Enforcing DSA for children: a moral and a strategic EU imperative
Last Saturday, the Digital Services Act (DSA) came into full force across the EU, empowering the European Commission and national authorities to enforce, among others, a ground-breaking requirement that all online platforms ensure a high level of privacy, safety and security for children. Whether or not they deliver – and how quickly – will be a critical test for the value of the new law and the EU’s claim to global leadership in digital regulation.
The European Commission has already said that implementing and enforcing the DSA for children is a priority. This makes sense given the rights-focused objectives of the act, the massive impact the current lack of regulation is having on children’s safety, well-being and development, and the uniquely robust existing regulatory framework for children’s rights online upon which the DSA implementation can draw.
Prioritising children is a moral imperative. They are one in three users, the most vulnerable, yet systematically ignored and exposed to risk and harm due to system design which prioritises reach and engagement over privacy and safety.
As 5Rights Foundation research has shown, children’s profiles are routinely recommended to strangers, who may also access their location and be able to contact them directly or even see into their bedrooms; children are exposed to never-ending streams of content pushed by recommender systems for its shock and engagement value, regardless of its suitability, including violence, porn, eating disorder and self-harm; children are constantly pestered by notifications and lured back from real life with dubious promises of rewards or popularity. And the list unfortunately goes on and on.
All the while, companies are gathering, processing, analysing and selling troves of children’s data. As children suffer, tech companies are thriving. Indeed, it was telling how the very day after Meta CEO, Mark Zuckerberg, apologised in the US Congress to the parents of children who had died from harms caused by the company’s products, Meta announced record-breaking profits.
There can be no doubt that prioritising enforcement for children is right. But it is also smart, and not only because of the political capital involved in delivering on what can be a priority for a very high proportion of voters. It is also smart because, when it comes to children, enforcers can capitalise on a uniquely comprehensive legal and regulatory framework for children’s rights, clearly elaborated in the context of the digital environment. From specific guidance on how the UN Convention on the Rights of the Child applies online, to a plethora of regulatory initiatives for age-appropriate design, in particular under GDPR, and technical industry standards for age-appropriate design of service – the playbook for children’s privacy, safety and security is already well established, and courtesy of 5Rights, compiled ready for use under the DSA.
The EU can – and must – act fast. Monday’s announcement that the European Commission is opening an investigation into TikTok for addictive design and failing to protect minors is an encouraging start. Without a credible stick, rules are easily ignored. But pro-active compliance, and success in the courts, will be aided by clearer, more detailed guidance. By swiftly encoding clear guidelines for companies based on existing law and best practice for children, the EU can prove it can move fast and mend things – a welcome outcome for all.
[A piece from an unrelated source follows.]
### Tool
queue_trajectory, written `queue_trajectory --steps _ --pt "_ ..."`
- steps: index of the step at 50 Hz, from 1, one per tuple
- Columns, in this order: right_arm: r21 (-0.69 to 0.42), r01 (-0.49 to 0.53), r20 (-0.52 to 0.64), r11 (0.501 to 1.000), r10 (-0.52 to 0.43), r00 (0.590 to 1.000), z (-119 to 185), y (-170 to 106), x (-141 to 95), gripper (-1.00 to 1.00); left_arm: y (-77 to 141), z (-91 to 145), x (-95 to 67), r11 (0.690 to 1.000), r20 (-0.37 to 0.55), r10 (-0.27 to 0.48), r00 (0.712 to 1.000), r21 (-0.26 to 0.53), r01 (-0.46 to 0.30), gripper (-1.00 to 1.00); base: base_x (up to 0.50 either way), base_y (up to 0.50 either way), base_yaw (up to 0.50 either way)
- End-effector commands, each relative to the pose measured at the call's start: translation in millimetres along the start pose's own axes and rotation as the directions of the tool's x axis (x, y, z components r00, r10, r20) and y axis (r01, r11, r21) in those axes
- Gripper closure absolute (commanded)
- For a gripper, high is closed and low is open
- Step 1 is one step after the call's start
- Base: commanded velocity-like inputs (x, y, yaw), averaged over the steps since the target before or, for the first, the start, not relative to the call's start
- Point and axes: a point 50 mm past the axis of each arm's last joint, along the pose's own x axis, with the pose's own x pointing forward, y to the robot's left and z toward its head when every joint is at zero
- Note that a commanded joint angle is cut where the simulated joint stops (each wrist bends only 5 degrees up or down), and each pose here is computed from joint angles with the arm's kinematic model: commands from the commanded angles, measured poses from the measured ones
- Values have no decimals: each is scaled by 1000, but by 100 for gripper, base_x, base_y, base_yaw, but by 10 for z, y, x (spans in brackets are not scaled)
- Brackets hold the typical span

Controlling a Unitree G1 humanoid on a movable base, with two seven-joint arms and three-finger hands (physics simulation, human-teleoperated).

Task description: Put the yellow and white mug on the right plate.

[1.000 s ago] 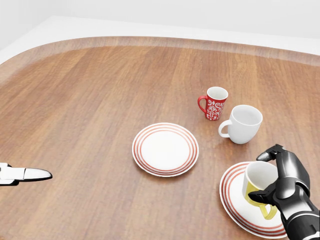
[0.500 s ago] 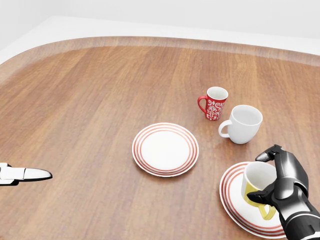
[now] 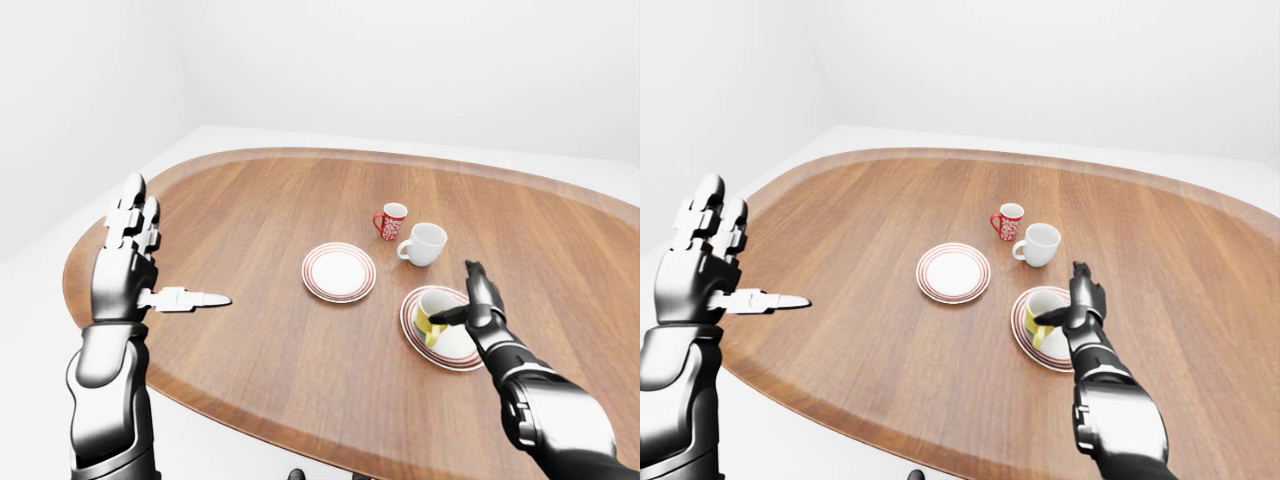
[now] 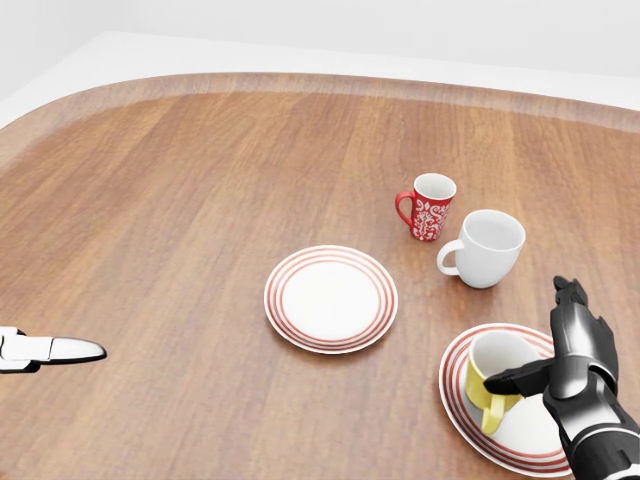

The EU has a shot at becoming the safest place to be online for children, and its companies and innovators the big breakers for the next generation. If it fails, it risks being surpassed – like in so many other sectors – by the global regulatory trend of child online protection. If it fails, the commercialisation of children’s presence and data online can become a generational emergency: a next climate crisis – only this time we cannot wait 30 years to act.